# availability in Canada sucks



## DODGE-3D (Feb 17, 2005)

6-8 weeks is normal.


----------



## Baxy (Sep 4, 2009)

I suppose but in the US 2 weeks max and $200-$300 cheaper for some reason


----------



## canadabowhunter (Feb 26, 2008)

Baxy said:


> I suppose but in the US 2 weeks max and $200-$300 cheaper for some reason


move to the states


----------



## Baxy (Sep 4, 2009)

I think it is legit statement
our dollar is doing great the prices should really only reflect a little extra shipping cost


----------



## shakyshot (Dec 21, 2007)

Thank the Americans for sticking it to US all the time.
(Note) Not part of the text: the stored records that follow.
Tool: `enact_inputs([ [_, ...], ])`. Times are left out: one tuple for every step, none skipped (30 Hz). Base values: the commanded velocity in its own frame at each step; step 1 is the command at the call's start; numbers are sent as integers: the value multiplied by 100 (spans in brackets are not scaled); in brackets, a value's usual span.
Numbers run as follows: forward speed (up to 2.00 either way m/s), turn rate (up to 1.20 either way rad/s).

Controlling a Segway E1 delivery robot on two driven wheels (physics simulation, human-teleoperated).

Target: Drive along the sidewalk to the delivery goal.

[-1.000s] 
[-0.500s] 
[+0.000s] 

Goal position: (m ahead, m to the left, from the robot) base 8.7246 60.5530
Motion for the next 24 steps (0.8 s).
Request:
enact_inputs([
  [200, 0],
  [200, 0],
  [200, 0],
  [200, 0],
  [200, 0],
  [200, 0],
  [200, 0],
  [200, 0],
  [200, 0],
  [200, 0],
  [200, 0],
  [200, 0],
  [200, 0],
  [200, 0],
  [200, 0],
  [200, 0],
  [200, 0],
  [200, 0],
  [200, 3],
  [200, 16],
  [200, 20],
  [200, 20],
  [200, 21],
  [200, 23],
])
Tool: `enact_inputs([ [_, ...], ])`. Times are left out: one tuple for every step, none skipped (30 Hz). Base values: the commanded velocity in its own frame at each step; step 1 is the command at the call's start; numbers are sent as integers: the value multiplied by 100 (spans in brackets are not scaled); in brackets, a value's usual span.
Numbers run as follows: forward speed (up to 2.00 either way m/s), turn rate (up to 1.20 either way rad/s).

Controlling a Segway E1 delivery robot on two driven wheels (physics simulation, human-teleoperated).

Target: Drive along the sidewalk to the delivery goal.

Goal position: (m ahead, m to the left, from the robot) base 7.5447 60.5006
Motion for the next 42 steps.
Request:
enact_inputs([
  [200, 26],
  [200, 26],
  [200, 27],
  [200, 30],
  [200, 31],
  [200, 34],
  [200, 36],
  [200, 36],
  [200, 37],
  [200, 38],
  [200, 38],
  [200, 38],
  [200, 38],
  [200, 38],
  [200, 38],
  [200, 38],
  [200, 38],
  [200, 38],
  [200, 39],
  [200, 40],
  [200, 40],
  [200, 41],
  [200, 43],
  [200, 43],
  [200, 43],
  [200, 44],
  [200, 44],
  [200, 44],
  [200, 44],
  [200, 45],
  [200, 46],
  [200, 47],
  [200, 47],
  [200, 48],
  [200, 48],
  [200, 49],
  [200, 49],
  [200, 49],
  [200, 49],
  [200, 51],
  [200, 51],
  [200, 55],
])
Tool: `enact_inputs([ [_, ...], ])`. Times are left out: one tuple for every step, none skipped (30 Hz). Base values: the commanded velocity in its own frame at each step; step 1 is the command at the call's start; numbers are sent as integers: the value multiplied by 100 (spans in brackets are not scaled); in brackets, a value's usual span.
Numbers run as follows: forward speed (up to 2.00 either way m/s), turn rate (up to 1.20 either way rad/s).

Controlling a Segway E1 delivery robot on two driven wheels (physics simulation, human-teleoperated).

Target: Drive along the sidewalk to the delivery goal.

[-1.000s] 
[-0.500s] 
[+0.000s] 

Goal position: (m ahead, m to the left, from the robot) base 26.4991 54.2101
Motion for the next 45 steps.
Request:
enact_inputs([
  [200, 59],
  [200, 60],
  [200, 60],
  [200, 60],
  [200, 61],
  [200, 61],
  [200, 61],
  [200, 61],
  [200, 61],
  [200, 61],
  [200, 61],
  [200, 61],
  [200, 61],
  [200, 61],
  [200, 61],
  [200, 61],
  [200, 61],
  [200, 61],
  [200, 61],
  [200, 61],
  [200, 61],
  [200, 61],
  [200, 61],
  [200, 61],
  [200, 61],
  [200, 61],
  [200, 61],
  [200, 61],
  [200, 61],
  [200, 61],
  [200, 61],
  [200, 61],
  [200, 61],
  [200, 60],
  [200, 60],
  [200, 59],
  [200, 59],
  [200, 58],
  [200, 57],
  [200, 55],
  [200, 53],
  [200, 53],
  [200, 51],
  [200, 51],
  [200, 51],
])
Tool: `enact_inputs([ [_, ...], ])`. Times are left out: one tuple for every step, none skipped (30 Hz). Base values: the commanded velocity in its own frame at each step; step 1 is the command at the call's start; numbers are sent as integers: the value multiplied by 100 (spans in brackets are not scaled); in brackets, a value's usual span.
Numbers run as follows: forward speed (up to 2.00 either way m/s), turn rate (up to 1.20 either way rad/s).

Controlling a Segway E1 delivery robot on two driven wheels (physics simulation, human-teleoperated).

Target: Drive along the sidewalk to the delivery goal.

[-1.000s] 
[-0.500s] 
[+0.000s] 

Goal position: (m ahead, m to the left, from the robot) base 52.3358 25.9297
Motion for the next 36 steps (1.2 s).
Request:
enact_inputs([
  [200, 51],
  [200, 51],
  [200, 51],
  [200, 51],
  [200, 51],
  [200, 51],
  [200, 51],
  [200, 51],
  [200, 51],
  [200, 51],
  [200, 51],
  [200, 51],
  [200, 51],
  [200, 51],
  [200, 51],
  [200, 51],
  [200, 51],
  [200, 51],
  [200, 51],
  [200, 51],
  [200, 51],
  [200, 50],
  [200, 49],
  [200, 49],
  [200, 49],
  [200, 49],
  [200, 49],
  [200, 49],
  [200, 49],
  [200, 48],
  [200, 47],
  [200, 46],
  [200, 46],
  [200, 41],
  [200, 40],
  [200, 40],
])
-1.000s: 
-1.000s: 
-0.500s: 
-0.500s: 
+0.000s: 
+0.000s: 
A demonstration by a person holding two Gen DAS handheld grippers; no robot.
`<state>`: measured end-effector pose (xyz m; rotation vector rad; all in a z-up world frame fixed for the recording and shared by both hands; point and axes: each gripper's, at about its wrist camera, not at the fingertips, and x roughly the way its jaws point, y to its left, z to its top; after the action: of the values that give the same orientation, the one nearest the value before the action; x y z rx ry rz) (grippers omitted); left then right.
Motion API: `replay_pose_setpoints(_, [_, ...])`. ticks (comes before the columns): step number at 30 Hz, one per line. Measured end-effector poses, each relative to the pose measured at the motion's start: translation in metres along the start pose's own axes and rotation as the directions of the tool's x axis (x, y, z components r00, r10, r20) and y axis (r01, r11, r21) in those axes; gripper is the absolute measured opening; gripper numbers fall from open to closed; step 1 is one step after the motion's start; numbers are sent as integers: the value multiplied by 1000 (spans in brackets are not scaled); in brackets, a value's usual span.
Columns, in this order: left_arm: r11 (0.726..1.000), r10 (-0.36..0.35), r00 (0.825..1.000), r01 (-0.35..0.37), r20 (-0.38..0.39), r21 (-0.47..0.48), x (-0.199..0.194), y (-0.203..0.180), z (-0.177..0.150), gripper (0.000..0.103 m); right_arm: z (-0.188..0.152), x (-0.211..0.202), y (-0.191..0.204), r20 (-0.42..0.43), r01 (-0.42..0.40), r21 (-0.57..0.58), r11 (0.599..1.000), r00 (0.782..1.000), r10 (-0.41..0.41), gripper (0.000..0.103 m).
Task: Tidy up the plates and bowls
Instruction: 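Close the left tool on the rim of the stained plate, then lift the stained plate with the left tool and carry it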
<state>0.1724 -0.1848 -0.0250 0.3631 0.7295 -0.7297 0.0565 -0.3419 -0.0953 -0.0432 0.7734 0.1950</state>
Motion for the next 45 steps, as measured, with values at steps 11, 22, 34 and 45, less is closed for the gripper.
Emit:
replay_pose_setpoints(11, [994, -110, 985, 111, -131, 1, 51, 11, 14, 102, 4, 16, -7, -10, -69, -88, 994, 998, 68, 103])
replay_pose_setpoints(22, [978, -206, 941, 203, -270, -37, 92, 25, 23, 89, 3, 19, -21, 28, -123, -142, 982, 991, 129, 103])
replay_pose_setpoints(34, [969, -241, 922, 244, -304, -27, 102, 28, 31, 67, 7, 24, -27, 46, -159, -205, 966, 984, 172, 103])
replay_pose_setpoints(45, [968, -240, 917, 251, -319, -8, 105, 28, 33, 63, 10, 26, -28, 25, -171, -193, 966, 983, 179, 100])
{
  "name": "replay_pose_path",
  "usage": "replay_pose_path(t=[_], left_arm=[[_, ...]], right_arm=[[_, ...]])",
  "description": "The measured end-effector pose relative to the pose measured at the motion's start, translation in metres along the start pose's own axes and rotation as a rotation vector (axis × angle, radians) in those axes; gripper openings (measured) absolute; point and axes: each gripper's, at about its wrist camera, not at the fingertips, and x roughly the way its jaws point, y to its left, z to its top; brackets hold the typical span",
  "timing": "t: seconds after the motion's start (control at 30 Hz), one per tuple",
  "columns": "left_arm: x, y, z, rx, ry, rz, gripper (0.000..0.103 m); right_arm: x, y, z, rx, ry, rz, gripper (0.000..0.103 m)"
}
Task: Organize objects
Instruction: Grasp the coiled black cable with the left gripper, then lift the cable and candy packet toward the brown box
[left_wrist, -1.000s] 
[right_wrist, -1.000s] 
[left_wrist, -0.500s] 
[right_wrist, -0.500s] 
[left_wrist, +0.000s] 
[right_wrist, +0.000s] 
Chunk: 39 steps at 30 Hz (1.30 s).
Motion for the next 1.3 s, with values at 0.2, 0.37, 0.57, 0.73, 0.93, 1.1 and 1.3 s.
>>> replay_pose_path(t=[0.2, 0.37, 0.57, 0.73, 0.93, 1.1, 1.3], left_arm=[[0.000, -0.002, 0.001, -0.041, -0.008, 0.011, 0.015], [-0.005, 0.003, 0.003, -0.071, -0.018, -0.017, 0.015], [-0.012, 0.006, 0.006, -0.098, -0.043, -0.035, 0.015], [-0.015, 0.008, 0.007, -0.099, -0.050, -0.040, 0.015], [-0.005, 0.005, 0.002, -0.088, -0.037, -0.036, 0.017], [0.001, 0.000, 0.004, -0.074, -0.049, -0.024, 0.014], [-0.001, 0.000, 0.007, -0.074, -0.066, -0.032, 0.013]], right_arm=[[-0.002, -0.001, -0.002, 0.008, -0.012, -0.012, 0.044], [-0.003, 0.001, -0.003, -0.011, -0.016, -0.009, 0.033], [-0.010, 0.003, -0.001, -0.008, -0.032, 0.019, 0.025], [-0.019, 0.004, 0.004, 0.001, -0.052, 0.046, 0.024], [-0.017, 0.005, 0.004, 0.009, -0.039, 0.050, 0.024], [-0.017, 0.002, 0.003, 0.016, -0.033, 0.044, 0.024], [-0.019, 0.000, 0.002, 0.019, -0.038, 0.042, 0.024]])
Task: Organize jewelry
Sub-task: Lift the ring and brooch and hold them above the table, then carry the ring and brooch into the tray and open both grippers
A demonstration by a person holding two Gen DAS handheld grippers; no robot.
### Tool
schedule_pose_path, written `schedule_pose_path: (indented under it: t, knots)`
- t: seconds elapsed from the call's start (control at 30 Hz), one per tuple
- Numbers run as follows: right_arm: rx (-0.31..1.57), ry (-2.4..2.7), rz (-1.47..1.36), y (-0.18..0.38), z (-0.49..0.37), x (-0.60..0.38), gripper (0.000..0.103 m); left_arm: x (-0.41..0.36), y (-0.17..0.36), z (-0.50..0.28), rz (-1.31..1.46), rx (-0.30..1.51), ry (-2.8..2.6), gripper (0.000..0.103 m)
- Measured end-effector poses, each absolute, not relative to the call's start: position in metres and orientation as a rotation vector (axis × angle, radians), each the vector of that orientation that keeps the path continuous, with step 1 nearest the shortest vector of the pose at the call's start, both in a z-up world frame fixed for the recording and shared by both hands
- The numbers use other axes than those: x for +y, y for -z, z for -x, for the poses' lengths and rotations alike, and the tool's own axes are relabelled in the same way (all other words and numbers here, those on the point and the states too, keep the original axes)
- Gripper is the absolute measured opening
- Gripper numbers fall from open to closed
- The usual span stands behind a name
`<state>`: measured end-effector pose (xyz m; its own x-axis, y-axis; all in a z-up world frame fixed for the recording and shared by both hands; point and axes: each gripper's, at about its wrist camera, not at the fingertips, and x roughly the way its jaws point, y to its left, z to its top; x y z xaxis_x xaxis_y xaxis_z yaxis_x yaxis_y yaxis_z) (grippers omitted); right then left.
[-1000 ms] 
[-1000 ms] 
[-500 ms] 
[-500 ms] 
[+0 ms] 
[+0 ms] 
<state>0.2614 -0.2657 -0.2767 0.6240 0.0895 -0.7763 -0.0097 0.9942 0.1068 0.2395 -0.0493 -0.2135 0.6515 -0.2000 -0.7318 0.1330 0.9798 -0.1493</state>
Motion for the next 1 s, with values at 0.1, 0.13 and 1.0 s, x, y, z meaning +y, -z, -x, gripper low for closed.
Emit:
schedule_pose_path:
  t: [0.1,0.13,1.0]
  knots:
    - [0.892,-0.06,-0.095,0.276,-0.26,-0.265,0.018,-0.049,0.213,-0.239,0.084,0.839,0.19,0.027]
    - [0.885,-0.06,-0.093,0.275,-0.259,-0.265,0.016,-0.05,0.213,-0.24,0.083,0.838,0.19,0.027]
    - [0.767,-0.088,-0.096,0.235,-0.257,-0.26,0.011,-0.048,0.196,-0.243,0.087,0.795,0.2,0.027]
The only reason they are more expensive here is cause they sell them
to the Canadian pro shops at the retail US price.

Thanks for not much!!


----------



## cdhunter (Feb 4, 2006)

Baxy said:


> I think it is legit statement
> our dollar is doing great the prices should really only reflect a little extra shipping cost


more than our dollar affects the price of bows your forgetting about the brokerage cost involved in shipping these bows north and the shipping it self. If you feel that you can do better bring it across your self, give it a try I think you will be surprised at the cost involved and the warranty or lack there of after you cross the border. It is not an industry secret that the US receives their bow first long before north of the border it' simply a larger market. Whining on here is not going to change things


----------



## DODGE-3D (Feb 17, 2005)

Baxy said:


> I suppose but in the US 2 weeks max and $200-$300 cheaper for some reason


It still take 4-6 weeks in the US.Thats what it took to get mine.


----------



## Baxy (Sep 4, 2009)

cdhunter said:


> more than our dollar affects the price of bows your forgetting about the brokerage cost involved in shipping these bows north and the shipping it self. If you feel that you can do better bring it across your self, give it a try I think you will be surprised at the cost involved and the warranty or lack there of after you cross the border. It is not an industry secret that the US receives their bow first long before north of the border it' simply a larger market. Whining on here is not going to change things


if you stay the weekend you can bring it back without brokerage just PST/GST where applicable

The warranty is still entact, I decided not to buy my bow in the US only because the local dealer is a GREAT guy and has awesome service. about a 90 mile drive to the nearest US dealer from where I live 30 mile to the closest Canadian dealer
I would not have hesitated to buy my bow in the US if I was looking for a brand that my guy didn't sell


----------



## pintojk (Jan 31, 2003)

one thing Canadians don't realize is that we are less than 2% of the sales for any major hunting/target manufacturer ..... that's one of the main reasons why it takes a little longer to get product up here :embara: 

Get your product out to the biggest markets first ..... just the way business works


----------



## Reed (Jun 18, 2002)

shakyshot said:


> Thank the Americans for sticking it to US all the time.
> 
> The only reason they are more expensive here is cause they sell them
> to the Canadian pro shops at the retail US price.
> ...



well that and only having 1 distributer. wouldn't it be funny if the shop can go across the boader and pay full retail for less than the canadian cost


----------



## Baxy (Sep 4, 2009)

My bow guy called me today and he said ALL his Hoyt stock came in yesterday except my Maxxis 35 and his maxxis 35 camo for stock 
he got all his maxxis 31 and alphaburners

then told me 2-3 weeks more at least


----------



## thunderbolt (Oct 11, 2002)

canadabowhunter said:


> move to the states


Now why would anyone want to do that:wink:


----------



## hoody123 (Aug 11, 2004)

They come through Huntsville on Dec 30th. I'll be in Florida...


----------